聶真看著陳昱,並沒有發現對方有悲傷,反而難得地露出殘聯的笑容。
“你不覺得沒能考上武科大學可惜嗎?”
“可惜?”陳昱手偷偷伸向聶真的烤肉,“你想想,我與武者世界只差臨門一腳,所以有什麽可惜的?”
在聶真的眼裡,陳昱走向了輪椅,他正要吃剩下的烤肉,發現紙碟上空無一物。
他立馬明白是陳昱偷走吃了。
“陳昱,你個王八蛋?!”
“還我烤肉!”
陳昱做到了輪椅裡面,他特意穿著市武直醫院的病號服,讓聶真推著他出去。
“跟著我,你都要賺大錢了,還在乎這點東西!”
“他喵的,你要是沒給我賺大錢,我把你吃了練體!“
聶真推著輪椅:“去哪?”
陳昱打開手機買賣房子的app,他查詢了房價後,直接鎖定了地點。
“去市三小學。”陳昱說,“碰碰運氣。”
聶真打了一輛車帶著陳昱去了市三小學。
“聶真,你覺得家裡有錢?”
“幹嘛?”聶真疑惑地看向陳昱。
“還能幹嘛,上前推銷自己是武科考生!”陳昱解釋,“然後想辦法說服對方招聘我們成為家教老師。
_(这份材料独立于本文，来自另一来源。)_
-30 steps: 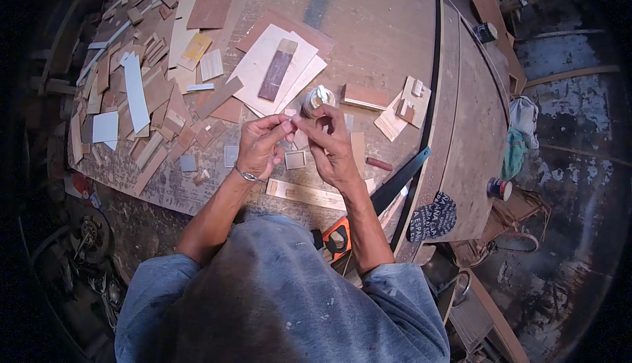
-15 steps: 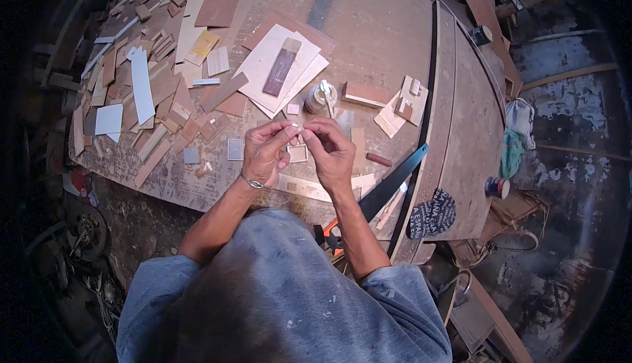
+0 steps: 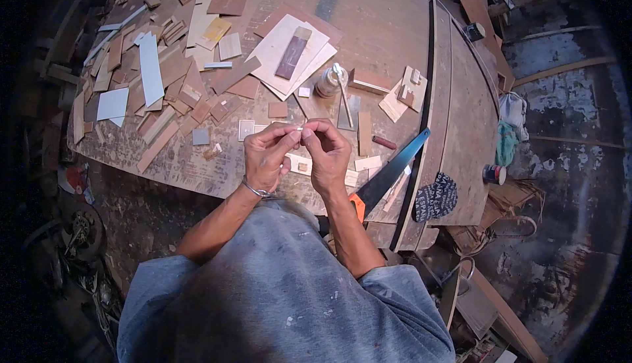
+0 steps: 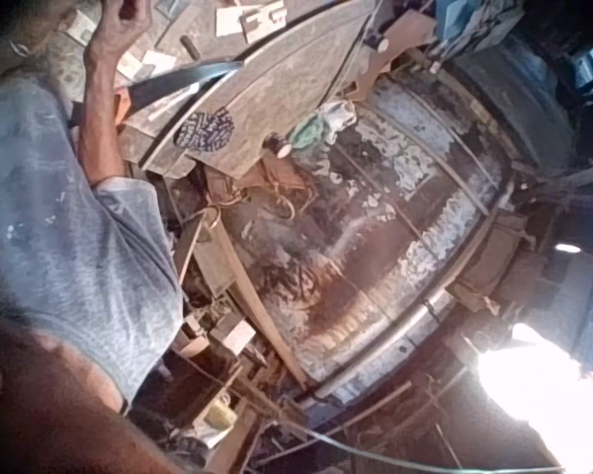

”
聶真聽到這話有些擰巴,他認為這種事情有些丟人現眼。
“我?”
“還是不了吧……”
陳昱看出了聶真不太好意思做這些,說:“你負責上課,我負責招攬客人。”
“七三分,你七我三。”
前來接小孩的家長,看見病號服紛紛看了過來。
他們當中沒有幾個識貨,根本不知道病號服上的標識代表著武者才能去的醫院。
陳昱也沒有著急,他仔細觀察別人的目光,從而鎖定目標。
一連三天, 他都沒有出手,這讓佩陪著他的聶真急了。
“不是,陳昱,你倒是拉客人呀!”
“天天在這坐著有什麽用?”
陳昱笑了笑回答:“你說有什麽用,等魚兒自己上鉤。”
這話讓聶真錯愕。
坐在這兒就可以拉倒客人?
稀奇了!
“要是沒有客人,你怎麽辦?”
“我怎麽辦?”陳昱說,“放心,會有人來找我們的!”
他心裡清楚,家庭條件特別好的可以直接去武科培訓班。
只有那種稍微識點貨的人,才會來找他們。
只有稍微有點條件的才會為了節約錢,才會來找他們。
一個穿著職業裝的女性拉著七歲的小男孩兒,到了陳昱這邊,找陳昱攀談。
“我看你們倆在這兒三天了。“女人率先開口。
聶真按耐不住就要自我推銷,卻被陳昱拉住。
“請問你有什麽事情嗎?”
女人的丈夫是一星武者,她曾經陪著丈夫去過市武直醫院,因此認得出陳昱身上的衣裳。
只有武者才能去市武直醫院,因此女人明白穿著病號服的陳昱時武者。
而看對方身體虛弱的模樣,很像他丈夫受重傷住院的樣子,這讓女人更加篤定陳昱肯定是死裡逃生在醫院養病。
“沒什麽事情,我丈夫也是武者。”女人拉家常攀談,“我想您有空能不能指導一下我兒子。”
當女人說出這話的時候,聶真錯愕地看向陳昱。